I have an application that periodically creates a helper thread to complete some actions while the main thread sits and waits for new input, upon which it might spawn yet another helper thread to act upon that input.

So I have helper threads coming and going while the main thread is persistant.

On a whim I invoked the [pidin] command to try it out. I found a bunch of DEAD threads.

I looked at the QNX documentation and found the following:

[color=blue]DEAD
The thread has terminated and is waiting for a join by another thread.

I also went back and reviewed my “Pthreads Programming” book and it talks about pthread_join as a way for one thread to block until the other thread has completed, and returned its exit value. Then there is another section that indicates that if we don’t really care about a threads return value, that we should consider creating the thread with it in the detatched state.

This all sounds simple enough. But I have questions.

What would happen if I decided not join or detach these transient threads?
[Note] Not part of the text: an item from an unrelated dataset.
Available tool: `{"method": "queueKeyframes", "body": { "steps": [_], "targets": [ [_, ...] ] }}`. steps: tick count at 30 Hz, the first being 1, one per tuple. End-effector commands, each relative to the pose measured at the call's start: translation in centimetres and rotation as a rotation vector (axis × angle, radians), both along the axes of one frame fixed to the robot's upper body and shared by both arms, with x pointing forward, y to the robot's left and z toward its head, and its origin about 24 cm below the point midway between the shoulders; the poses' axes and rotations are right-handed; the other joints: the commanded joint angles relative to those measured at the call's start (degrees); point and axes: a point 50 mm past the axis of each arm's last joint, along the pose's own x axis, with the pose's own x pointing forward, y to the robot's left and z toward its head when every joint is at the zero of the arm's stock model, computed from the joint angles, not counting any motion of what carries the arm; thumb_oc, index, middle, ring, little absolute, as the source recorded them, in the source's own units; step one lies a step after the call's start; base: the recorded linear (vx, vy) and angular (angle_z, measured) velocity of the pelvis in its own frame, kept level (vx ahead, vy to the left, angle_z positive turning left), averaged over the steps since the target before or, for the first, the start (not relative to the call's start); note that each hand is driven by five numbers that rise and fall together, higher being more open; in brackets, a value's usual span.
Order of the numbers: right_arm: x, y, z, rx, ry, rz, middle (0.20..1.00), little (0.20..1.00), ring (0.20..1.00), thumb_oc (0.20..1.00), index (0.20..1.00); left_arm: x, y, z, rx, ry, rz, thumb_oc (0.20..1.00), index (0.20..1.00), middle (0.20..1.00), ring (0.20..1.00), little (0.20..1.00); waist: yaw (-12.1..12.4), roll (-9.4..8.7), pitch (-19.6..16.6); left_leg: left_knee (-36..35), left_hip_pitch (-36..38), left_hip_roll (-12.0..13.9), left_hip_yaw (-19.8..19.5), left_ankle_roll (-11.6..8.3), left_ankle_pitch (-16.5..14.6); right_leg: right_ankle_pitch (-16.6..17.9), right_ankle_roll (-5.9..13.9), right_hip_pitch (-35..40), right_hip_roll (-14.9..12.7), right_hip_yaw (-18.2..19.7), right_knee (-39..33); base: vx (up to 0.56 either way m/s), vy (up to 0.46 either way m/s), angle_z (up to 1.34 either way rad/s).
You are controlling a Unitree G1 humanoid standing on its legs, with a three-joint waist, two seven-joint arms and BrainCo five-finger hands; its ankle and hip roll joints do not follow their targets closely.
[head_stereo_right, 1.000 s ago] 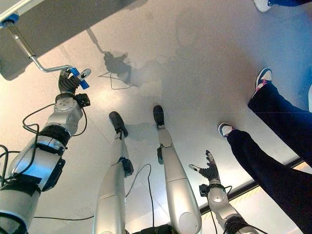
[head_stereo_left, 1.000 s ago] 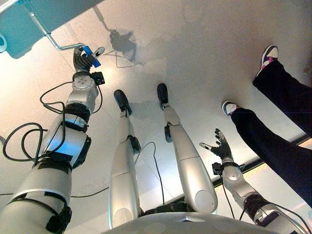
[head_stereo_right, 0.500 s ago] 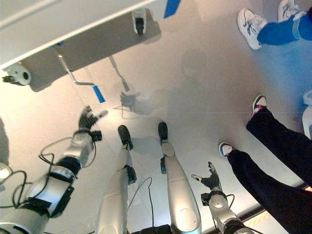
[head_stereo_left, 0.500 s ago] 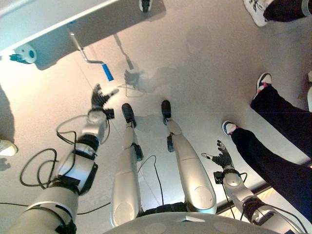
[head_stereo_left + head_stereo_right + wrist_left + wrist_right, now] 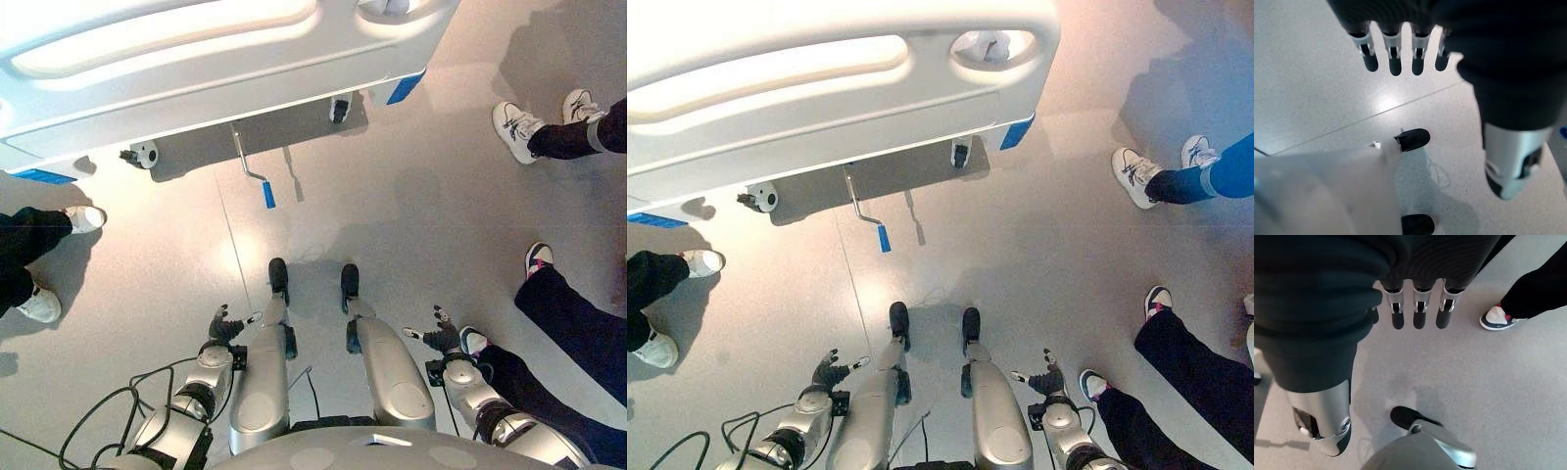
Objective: Raise the hospital bed
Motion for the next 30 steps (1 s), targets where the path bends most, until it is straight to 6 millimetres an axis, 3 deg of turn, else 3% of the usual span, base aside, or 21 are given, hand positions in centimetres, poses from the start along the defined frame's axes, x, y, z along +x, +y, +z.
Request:
{"method": "queueKeyframes", "body": {
  "steps": [1, 5, 15, 30],
  "targets": [
    [-0.9, -0.5, -0.4, -0.009, 0.030, -0.020, 1.000, 1.000, 1.000, 1.000, 1.000, 1.5, -0.5, 0.7, 0.003, -0.042, 0.000, 1.000, 1.000, 1.000, 1.000, 1.000, -0.1, -1.30, 0.0, 0.1, 2.6, -3.9, 0.7, -1.28, -4.4, 7.9, 4.38, -1.6, -1.6, 1.5, -4.9, 0.00, 0.000, 0.00],
    [-1.0, -0.7, -0.5, -0.024, 0.043, -0.028, 1.000, 1.000, 1.000, 1.000, 1.000, 2.2, -0.5, 1.2, 0.008, -0.070, -0.016, 1.000, 1.000, 1.000, 1.000, 1.000, -0.1, -1.05, -0.5, 0.1, 2.3, -4.0, 0.6, -1.35, -4.2, 8.1, 4.36, -1.6, -1.5, 1.5, -5.2, 0.00, 0.001, 0.01],
    [-2.4, -1.8, -1.1, -0.051, 0.111, -0.063, 1.000, 1.000, 1.000, 1.000, 1.000, 1.2, -0.9, 0.5, -0.009, -0.039, -0.038, 1.000, 1.000, 1.000, 1.000, 1.000, 0.1, -0.18, -3.2, 0.1, 4.1, -3.9, 0.7, -1.04, -4.9, 7.1, 4.22, -0.2, -1.5, 1.7, -4.6, 0.03, 0.011, 0.02],
    [-5.2, -2.9, -2.2, -0.035, 0.234, -0.115, 1.000, 1.000, 1.000, 1.000, 1.000, -3.3, -2.3, -2.1, -0.071, 0.106, -0.117, 1.000, 1.000, 1.000, 1.000, 1.000, 0.8, 2.16, -10.7, 0.1, 12.3, -3.3, -0.2, -0.87, -6.6, 3.1, 3.88, 6.8, -1.6, 0.5, -1.7, 0.07, -0.008, -0.01]
  ]
}}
Would I eventually consume all of my resources, which would then cause the application to fail ins some unknown manner? (I am envisioning dead threads like zombie processes).

Is this just a matter of “good housekeeping”, something that we should just always do? (Ignore the man behind the curtain.)

Is there anything I should be aware of when creating a detatched thread? I mean other than the fact that we cannot get a detatched threads exit value.

Thanks in advance,

-=John

There are definitely resources attached to the threads that are hanging around, although not much. There is a risk that you run out of thread identifiers if you are frequently spawning threads and having them terminate in a non-joined state.

Basic rule of thumb … create the thread detached if you never plan on waiting for it to return.

Of course there is a corollary to this, make sure you synchronize your thread terminations with your program activity properly. In general people spawn threads to “do something” and eventually to come back into some serial stream of execution. The pthread_join() with a non-detached thread is a “built-in” synchronization mechanism that means that you may be able to avoid mutexes, condvars or some other way of making sure that your program continues on with the data that the created thread generated.

Personally, I create detached threads in thread pool situations where I need other infrastructure and I use pthread_join for everything else.